My dad always said, "If you're gonna learn something, become an expert in that field." I always assumed most car enthusiasts were like me. I like anything that rolls, explodes and makes noise. Motorcycles, cars, steam engines, tractors; I love 'em all.
But that's not always true. Sometimes you can be an expert by focusing all of your attention on one thing, like the Buick guys.
They are the modern-day equivalents of these medieval monks I read about as a kid who spent their time squirreling away all of these treasures that seemed hardly worth anything at the time. I've met tons of these people.
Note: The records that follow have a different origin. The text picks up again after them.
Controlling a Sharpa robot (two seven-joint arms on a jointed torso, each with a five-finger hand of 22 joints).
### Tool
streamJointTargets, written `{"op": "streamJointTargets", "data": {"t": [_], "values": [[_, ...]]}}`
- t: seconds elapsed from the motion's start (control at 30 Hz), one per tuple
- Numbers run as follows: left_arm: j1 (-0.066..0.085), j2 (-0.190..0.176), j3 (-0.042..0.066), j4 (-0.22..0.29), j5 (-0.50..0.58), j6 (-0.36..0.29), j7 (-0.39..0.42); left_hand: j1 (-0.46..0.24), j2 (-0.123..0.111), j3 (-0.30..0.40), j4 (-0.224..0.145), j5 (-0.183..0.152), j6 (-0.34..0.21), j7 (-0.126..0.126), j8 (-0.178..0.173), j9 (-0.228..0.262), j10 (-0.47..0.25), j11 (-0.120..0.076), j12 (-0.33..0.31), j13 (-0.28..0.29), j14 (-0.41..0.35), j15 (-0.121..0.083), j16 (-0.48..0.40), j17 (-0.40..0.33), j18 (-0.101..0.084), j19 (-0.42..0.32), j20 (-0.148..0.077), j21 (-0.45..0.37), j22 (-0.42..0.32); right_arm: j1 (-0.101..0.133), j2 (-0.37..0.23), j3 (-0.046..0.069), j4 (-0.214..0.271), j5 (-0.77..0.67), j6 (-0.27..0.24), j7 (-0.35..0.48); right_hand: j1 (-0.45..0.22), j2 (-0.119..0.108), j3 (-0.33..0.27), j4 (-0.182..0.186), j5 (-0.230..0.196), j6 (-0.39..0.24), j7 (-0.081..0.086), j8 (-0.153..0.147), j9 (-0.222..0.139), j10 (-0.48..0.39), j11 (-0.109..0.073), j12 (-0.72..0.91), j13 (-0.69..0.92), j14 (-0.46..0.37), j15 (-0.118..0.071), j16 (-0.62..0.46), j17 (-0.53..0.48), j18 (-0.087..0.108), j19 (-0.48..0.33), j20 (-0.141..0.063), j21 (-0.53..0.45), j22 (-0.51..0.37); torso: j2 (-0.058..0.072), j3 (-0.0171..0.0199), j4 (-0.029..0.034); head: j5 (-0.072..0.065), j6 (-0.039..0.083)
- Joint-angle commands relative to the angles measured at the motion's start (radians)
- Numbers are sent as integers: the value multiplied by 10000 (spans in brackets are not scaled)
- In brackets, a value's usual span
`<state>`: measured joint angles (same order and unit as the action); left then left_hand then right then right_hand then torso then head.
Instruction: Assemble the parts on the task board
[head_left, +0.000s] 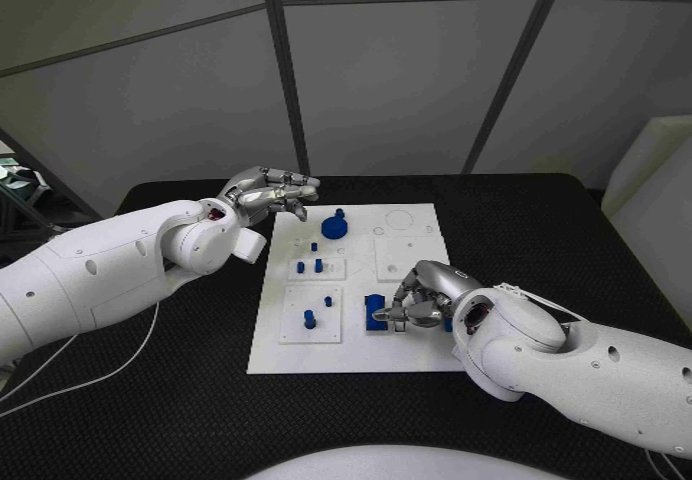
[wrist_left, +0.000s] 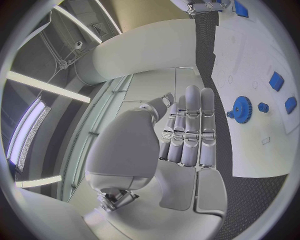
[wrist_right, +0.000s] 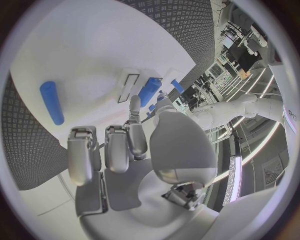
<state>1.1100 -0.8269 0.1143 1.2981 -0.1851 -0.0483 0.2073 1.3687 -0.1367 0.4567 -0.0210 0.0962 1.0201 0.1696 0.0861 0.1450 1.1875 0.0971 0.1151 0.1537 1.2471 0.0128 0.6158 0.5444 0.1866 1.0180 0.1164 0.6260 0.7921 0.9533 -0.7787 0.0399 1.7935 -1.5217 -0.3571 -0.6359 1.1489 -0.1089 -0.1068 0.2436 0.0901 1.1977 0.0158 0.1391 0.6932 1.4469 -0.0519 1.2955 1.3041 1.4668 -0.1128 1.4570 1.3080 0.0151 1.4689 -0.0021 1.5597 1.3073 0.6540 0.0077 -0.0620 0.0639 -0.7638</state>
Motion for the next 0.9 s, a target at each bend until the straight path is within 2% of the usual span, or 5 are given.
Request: {"op": "streamJointTargets", "data": {"t": [0.03, 0.43, 0.53, 0.67, 0.9], "values": [[14, 8, 8, 4, -1, 65, 28, -73, 22, -48, -5, -41, -37, 7, -66, 15, -66, 17, -38, 14, 10, 48, -48, -12, -43, 34, 63, -55, -13, 14, 28, 5, -27, -90, 1, 85, 183, 112, -65, -73, 21, -21, 4, -38, 57, 15, -12, -25, 20, 609, -30, -21, 522, -124, 977, -19, 27, 2538, 5, 1, 20, -3, 11], [12, 1, 6, -10, -1, 66, 28, -73, 22, -48, -5, -41, -37, 7, -66, 15, -66, 17, -38, 14, 10, 48, -48, -12, -43, 34, 63, -55, -13, 15, -570, 10, 293, 258, -840, 683, 1074, 371, -157, -826, 488, -180, 68, -266, 221, -125, 31, -349, -216, 565, -2, -141, 341, -85, 914, -2, -98, 2399, 0, 16, -14, -29, 6], [10, -3, 4, -20, -1, 64, 25, -73, 22, -48, -5, -41, -37, 7, -66, 15, -66, 17, -38, 14, 10, 48, -48, -12, -43, 34, 63, -55, -13, 18, -997, 164, 430, 1034, -1023, 988, 998, 490, -255, -811, 813, -383, 136, -460, 162, -153, 82, -431, -277, 564, 33, -156, 323, -77, 900, 27, -127, 2368, -8, 10, -30, -57, 21], [7, -6, -4, -25, -1, 64, 23, -73, 22, -48, -5, -41, -37, 7, -66, 15, -66, 17, -38, 14, 10, 48, -48, -12, -43, 34, 63, -55, -13, 24, -1574, 310, 622, 1595, -1029, 1218, 1010, 697, -323, -831, 936, -930, 309, -795, -150, -160, 214, -497, -322, 568, 129, -165, 312, -73, 893, 96, -143, 2353, 0, 12, -30, -121, 42], [-1, 5, -33, -27, -1, 61, 21, -73, 22, -48, -5, -41, -37, 7, -66, 15, -66, 17, -38, 14, 10, 48, -48, -12, -43, 34, 63, -55, -13, 28, -2417, 397, 847, 1195, -884, 1248, 1190, 977, -402, -971, 1152, -1151, 412, -780, -775, -141, 313, -543, -342, 580, 227, -140, 357, -91, 922, 204, -84, 2421, 10, 11, -43, -308, 77]]}}
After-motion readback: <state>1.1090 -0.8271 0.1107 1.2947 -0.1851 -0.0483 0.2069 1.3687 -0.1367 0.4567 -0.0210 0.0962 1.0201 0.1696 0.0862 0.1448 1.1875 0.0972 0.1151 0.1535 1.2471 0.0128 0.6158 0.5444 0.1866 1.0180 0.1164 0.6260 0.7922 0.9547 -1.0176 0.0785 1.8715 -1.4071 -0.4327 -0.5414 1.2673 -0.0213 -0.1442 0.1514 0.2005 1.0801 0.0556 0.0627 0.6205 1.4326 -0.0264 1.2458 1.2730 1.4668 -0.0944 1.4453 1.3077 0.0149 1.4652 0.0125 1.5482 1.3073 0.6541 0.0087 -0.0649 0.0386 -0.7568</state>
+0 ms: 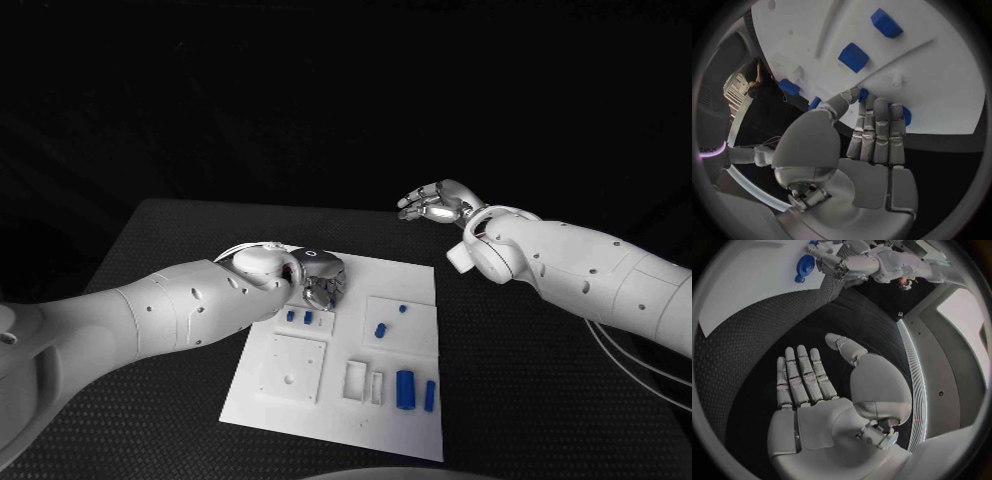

They are like the characters from Ray Bradbury's book Fahrenheit 451, where society has gone crazy and is burning books, so these people memorize one book apiece so all the great literature is preserved.
I've got a friend who loves Hemis. He knows everything about them, even the paint codes. He can decipher any factory data plate or VIN number. He can just look at an engine and tell you, "This was made on a Thursday by Bob Johnson, who busted his right thumb with a ball-peen hammer during the build." He knows everything about them.
One time when he was in my garage, I said, "Let me show you my Duesenbergs." And he said, "I've heard of them. German, right?" I said, "No, they're American." As we walked through my garage, I realized that he knew nothing about anything but Hemis. He isn't a car enthusiast at all; he's a Hemi enthusiast, and that's it!
I have a 1958 B24 Lancia Aurelia convertible. I needed some parts for it. So I found this guy in Pennsylvania. There can't be more than 15 or 20 of these cars in the whole country. Maybe there's a few more. But are there enough to support a business? This man simply collected these parts for a long time, waiting for somebody like me who needs them to show up. I'm so grateful to the guys who do this.
You expect people to collect Duesenberg and Ferrari parts, because there's a lot of money in them. But the guys who fascinate me are the ones who collect parts for Cushman Scooters, Nash Metropolitans and Ford Model Ts. No matter what you're into, there's someone out there who's into it so much more than you are it's not even close.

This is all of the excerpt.